The case, says Boland, is also of evidentiary significance for highlighting the dangers of over-reliance on computer models when there is insufficient data. Justice Casullo rejected the PC Crash scenarios from both sides’ experts, finding that such models were limited without knowing Melinda’s speed, steering inputs, or braking inputs and without skid or gauge marks on the road to suggest her direction of travel. Her Honour concluded: “It appears to the court that the data could be manipulated to render a simulation that fit within either expert’s reconstruction theory.”

Justice Casullo, instead, relied on admissions developed in the cross-examination of Simcoe’s police witness, who had also walked the scene. He agreed that with the ambulance gurney marks still visible in the collision scene photos hours after the collision, had Melinda’s vehicle gone onto the shoulder, it would have left even more extensive markings, and none were present. He also agreed that for a vehicle to get onto the shoulder, it would have to cross over a strip of ice that lined the roadway. Given that the police reconstructionists could not find such tire marks on the shoulder after a thorough search, Justice Casullo concluded that Melinda’s loss of control occurred on the slippery roadway.

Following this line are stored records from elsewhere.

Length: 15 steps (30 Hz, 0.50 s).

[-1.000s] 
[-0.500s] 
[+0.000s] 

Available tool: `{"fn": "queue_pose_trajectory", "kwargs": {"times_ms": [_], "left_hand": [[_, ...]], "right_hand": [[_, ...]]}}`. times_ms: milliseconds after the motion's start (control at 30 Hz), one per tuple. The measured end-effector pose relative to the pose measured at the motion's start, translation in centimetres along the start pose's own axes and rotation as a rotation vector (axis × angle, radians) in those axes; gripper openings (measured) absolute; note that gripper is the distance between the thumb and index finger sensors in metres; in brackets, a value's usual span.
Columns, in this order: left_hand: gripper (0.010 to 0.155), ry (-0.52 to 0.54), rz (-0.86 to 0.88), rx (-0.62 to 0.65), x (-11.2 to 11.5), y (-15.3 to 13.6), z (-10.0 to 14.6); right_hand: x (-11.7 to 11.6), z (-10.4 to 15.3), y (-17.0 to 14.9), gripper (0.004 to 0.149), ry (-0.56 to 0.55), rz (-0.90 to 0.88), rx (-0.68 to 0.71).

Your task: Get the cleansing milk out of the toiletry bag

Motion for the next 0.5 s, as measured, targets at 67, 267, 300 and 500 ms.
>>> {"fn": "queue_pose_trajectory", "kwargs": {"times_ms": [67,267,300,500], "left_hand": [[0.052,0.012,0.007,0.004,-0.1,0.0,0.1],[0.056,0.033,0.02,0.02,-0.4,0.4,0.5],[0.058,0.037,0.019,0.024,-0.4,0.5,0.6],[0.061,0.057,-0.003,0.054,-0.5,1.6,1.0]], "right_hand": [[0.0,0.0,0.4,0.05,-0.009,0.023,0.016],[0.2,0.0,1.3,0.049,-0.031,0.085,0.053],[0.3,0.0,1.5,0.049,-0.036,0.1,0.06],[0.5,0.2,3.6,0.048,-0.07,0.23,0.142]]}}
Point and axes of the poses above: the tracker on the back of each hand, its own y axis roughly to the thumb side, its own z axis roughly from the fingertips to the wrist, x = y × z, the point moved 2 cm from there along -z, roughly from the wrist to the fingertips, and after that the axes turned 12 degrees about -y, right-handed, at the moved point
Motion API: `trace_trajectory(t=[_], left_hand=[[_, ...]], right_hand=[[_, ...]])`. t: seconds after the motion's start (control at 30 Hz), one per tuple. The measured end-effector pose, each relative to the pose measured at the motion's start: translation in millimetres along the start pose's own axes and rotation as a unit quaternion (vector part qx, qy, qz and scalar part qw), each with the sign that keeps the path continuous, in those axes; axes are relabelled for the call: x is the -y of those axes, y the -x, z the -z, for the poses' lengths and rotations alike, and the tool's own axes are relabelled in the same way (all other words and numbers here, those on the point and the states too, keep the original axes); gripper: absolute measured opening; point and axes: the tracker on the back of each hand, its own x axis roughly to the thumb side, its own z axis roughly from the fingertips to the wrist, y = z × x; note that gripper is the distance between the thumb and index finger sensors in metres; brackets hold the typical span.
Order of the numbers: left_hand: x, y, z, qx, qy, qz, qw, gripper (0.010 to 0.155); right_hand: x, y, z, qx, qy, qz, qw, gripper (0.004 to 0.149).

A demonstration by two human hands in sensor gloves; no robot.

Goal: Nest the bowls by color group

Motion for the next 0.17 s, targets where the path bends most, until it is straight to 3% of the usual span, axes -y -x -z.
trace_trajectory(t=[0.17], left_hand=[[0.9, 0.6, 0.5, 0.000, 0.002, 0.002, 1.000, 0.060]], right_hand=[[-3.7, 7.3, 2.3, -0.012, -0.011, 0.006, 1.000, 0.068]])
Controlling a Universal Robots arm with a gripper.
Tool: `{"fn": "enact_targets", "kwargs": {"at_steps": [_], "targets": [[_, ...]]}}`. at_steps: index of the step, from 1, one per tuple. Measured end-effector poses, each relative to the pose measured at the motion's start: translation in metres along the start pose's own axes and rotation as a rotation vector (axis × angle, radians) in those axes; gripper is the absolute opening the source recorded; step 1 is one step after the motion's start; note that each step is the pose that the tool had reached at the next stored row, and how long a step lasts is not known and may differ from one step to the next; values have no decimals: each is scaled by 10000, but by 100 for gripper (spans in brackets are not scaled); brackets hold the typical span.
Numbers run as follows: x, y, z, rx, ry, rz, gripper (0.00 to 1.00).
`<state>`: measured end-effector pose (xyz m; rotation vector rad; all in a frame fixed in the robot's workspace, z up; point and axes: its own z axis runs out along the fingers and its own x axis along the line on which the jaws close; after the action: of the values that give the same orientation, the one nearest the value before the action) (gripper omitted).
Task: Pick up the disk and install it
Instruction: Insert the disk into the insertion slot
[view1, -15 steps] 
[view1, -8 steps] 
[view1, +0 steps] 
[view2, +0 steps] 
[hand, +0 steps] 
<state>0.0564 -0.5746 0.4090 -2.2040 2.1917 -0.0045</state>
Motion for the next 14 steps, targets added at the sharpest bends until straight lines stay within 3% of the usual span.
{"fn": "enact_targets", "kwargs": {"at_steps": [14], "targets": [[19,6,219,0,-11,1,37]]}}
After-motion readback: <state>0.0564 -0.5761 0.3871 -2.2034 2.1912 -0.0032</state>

As for Simcoe’s maintenance efforts, under cross-examination, its road patroller acknowledged that he instructed all plows to be out servicing roads. The plaintiffs were able to establish that the plow operator responsible for CR88 had remained in the yard for over three hours instead of servicing the road at critical times as expected and had left the eastbound lane unattended for 8 hours, over which time traffic would have compacted and polished the snow that was blowing across the roadway. Although the plow operator claimed his records were contemporaneous and showed that he had serviced CR88 three times, with his last pass occurring minutes before the collision, any claim that he had sanded CR88 moments before the collision was contradicted by the observations of first responders who did not see any sand on the road; the admission of Simcoe’s patroller who did not observe any sand in the police photographs; and, the testimony of the independent witness who had no recollection of seeing a plow pass by in the oncoming lane.

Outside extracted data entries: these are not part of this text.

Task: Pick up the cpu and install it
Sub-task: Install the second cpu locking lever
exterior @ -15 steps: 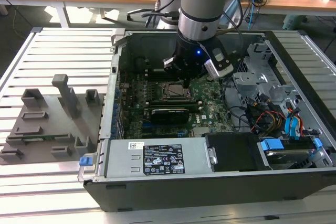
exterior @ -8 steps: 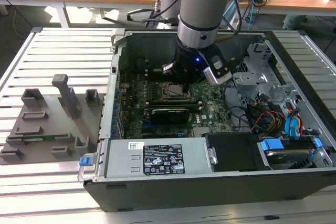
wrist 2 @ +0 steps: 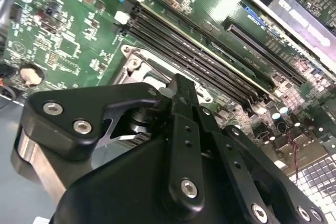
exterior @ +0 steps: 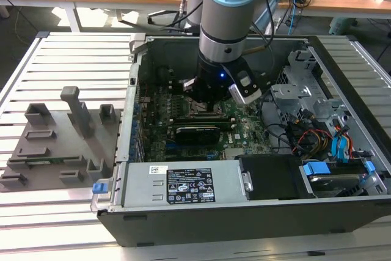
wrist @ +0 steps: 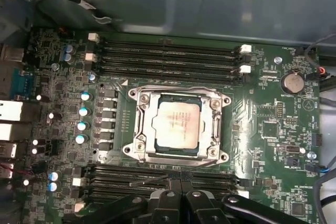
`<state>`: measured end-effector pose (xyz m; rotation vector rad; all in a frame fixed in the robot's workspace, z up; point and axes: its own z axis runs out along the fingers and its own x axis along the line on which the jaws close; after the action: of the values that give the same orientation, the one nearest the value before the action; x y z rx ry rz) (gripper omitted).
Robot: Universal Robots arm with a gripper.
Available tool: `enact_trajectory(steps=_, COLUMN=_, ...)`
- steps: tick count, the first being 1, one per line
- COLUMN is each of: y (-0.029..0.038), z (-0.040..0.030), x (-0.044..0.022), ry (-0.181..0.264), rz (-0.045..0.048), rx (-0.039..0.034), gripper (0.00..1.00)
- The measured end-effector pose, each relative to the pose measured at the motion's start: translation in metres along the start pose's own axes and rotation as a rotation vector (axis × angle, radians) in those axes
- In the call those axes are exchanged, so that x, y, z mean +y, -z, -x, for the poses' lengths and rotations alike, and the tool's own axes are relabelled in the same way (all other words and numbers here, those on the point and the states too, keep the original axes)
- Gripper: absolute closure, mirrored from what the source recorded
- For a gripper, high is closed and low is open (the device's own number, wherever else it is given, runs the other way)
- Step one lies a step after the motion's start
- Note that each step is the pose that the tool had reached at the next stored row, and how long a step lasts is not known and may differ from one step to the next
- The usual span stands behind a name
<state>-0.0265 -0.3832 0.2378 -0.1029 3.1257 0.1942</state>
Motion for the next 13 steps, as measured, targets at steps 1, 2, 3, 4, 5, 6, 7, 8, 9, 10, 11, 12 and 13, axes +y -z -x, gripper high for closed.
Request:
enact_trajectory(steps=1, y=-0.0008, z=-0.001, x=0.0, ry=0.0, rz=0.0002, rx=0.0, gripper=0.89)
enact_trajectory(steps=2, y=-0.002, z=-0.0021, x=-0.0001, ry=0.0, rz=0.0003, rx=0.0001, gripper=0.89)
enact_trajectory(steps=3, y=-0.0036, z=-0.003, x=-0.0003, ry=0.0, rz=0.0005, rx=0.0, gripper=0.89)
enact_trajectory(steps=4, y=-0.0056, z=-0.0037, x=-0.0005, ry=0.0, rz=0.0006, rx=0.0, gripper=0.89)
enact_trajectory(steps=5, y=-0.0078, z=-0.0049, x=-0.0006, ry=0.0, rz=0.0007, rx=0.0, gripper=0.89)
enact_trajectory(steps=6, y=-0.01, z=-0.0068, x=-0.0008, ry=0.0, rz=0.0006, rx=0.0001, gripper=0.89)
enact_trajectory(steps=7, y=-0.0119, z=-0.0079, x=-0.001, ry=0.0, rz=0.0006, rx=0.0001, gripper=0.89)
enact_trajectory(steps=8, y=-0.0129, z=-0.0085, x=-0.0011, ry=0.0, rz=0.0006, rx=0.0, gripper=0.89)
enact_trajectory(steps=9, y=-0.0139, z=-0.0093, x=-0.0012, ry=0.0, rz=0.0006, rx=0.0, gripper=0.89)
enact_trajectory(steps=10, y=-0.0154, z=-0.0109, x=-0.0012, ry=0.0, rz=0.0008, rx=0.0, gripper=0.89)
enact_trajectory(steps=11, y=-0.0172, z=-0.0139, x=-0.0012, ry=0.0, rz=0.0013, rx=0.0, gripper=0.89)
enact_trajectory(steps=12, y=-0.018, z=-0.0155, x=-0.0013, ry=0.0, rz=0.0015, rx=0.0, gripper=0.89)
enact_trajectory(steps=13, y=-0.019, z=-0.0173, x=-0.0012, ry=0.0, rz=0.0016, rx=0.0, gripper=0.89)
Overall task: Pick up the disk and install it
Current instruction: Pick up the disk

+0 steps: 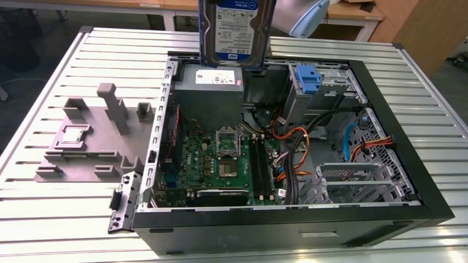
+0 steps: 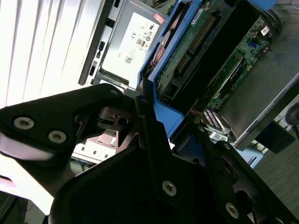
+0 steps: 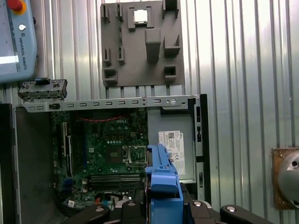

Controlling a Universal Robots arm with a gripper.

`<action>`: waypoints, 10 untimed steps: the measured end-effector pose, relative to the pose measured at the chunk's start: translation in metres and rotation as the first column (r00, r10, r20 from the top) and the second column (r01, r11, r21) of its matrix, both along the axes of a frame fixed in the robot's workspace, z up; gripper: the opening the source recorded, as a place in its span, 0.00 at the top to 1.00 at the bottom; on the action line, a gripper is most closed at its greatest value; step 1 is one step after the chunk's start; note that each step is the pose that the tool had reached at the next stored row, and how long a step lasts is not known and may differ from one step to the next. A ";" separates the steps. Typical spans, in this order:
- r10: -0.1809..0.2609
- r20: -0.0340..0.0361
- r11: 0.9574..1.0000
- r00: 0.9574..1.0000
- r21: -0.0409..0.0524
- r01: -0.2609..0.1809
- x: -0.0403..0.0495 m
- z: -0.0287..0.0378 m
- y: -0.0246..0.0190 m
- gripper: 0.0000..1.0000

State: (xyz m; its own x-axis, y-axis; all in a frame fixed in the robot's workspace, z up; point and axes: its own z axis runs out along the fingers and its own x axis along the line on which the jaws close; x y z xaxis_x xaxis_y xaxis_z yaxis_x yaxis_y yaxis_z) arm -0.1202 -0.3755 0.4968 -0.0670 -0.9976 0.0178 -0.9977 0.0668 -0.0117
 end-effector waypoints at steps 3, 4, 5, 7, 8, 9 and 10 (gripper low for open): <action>-0.002 0.000 1.000 1.000 -0.001 0.002 0.0004 0.0000 -0.0034 0.63; -0.003 0.000 1.000 1.000 -0.001 0.003 0.0006 0.0000 -0.0044 0.63; -0.003 0.000 1.000 1.000 -0.001 0.003 0.0007 0.0000 -0.0055 0.63; -0.005 0.000 1.000 1.000 -0.001 0.005 0.0010 0.0000 -0.0075 0.63; -0.006 0.000 1.000 1.000 -0.001 0.006 0.0013 0.0000 -0.0085 0.63; -0.006 0.000 1.000 1.000 -0.001 0.006 0.0016 0.0000 -0.0091 0.63; -0.007 0.000 1.000 1.000 -0.001 0.007 0.0024 0.0000 -0.0094 0.63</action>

Appeal decision supports trial judge’s allocation of fault

Simcoe appealed and argued that the trial decision had several palpable and overriding errors. The plaintiffs’ appeal team included Tom Curry, Derek Knoke, Tim Boland, Darcy Romaine, and Michael Connolly. Writing for a unanimous OCA, Justice Doherty rejected all of Simcoe’s grounds of appeal. Although the plaintiffs’ winter maintenance expert tendered several theories for how the ice formed (i.e. refreeze and snow compaction), Justice Doherty reinforced that a plaintiff need not prove the cause of the disrepair to establish liability against a road authority: “...the two explanations for the icing of the road are not mutually exclusive, or even inconsistent with each other...It was not necessary to establish that the road was in a state of disrepair to demonstrate how it became icy...” 

The appeal decision supports the high deference accorded to a trial judge’s allocation of fault. Simcoe referred the Court of Appeal to several trial decisions in which contributory negligence had been found against drivers who initially lost control but failed to adjust their driving to the conditions. Justice Doherty did not find that those cases provided a reason to interfere with Justice Casullo’s decision: “The loss of control twice in a short time span could reasonably be viewed as evidence of just how slippery and hazardous the road was at the relevant time and place... Findings of negligence or contributory negligence turn on the evidence of the particular case and, more importantly, the assessment of that evidence by the trier of fact who heard the evidence.” After concluding that the evidence of the only eyewitness to the accident “provided little assistance” as to the time Melinda had to react after her first loss of control or what steps she took in response, the Court of Appeal found no palpable and overriding error in Justice Casullo’s findings.